Living with nature can be both a pleasure and a challenge. At the moment in the very early hours we are waking up to the loud, repetitive and mournful cries of an Eastern Koel. This bird is a cuckoo from S.E. Asia that visits our shores to breed and deposit an egg in an unsuspecting nest, often that of a Wattle bird.

After the Koel has moved on we then have the plaintive cries of a young Magpie begging to be fed. This goes on most of the day as the birds march around the garden. We are also visited by King Parrots, usually when we are outside eating. Obviously someone is hand feeding them so they perch on the back of chairs eyeing us with pleading looks.

We previously lived on a property in the Indigo Valley. The house was inundated with sparrows. I tried everything (humanely) to get rid of them to no avail.

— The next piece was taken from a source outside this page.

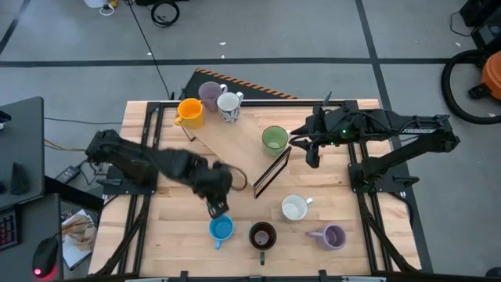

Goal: Place coffee mugs
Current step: Put the light blue mug on the shelf

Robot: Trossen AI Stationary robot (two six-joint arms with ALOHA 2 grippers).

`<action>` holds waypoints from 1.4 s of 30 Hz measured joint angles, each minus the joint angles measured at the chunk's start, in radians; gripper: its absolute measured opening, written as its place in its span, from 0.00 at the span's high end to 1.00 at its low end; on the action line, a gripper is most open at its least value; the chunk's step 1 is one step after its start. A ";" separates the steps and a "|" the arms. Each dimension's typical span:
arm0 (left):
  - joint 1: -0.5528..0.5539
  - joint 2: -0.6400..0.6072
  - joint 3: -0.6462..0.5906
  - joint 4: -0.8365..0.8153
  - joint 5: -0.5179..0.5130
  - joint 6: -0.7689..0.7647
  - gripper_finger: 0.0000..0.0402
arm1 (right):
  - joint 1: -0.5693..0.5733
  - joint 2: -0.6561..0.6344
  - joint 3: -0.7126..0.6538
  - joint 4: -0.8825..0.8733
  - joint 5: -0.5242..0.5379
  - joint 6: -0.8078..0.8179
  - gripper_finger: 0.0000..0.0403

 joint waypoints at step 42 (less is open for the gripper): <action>-0.177 0.431 0.210 -0.005 -0.084 -0.755 0.69 | 0.030 0.000 0.000 -0.051 -0.033 -0.021 0.62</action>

The previous owner had complained of rats in the attic and had left baits there. I removed them fearing raptors would eat the rats and be poisoned themselves.

We did hear the occasional scratching but felt we could live with it. After a period of time we realised the sparrows had disappeared. All was revealed when we saw a ‘rat’ drinking from a bird bath. It was an Antechinus, a marsupial mouse, and had been responsible for predating on the sparrows.

We had several bird baths placed around the house. We were visited by Kangaroos every evening. One of the more enterprising ones decided it was too far to go down to the dam and started drinking out of them. Soon they all thought this was a good idea, so we had to put wire fences around so the birds could get a drink.

On another occasion I thought there was a feral cat roaming around. I baited a steel cage and waited. Imagine my surprise when I went to check it and inside was an Echidna. I went to release the cage door but couldn’t budge it. I finally managed to prise it open and the Echidna trotted off unharmed. The bottom of the cage however had been completely wrecked by the Echidna’s powerful claws.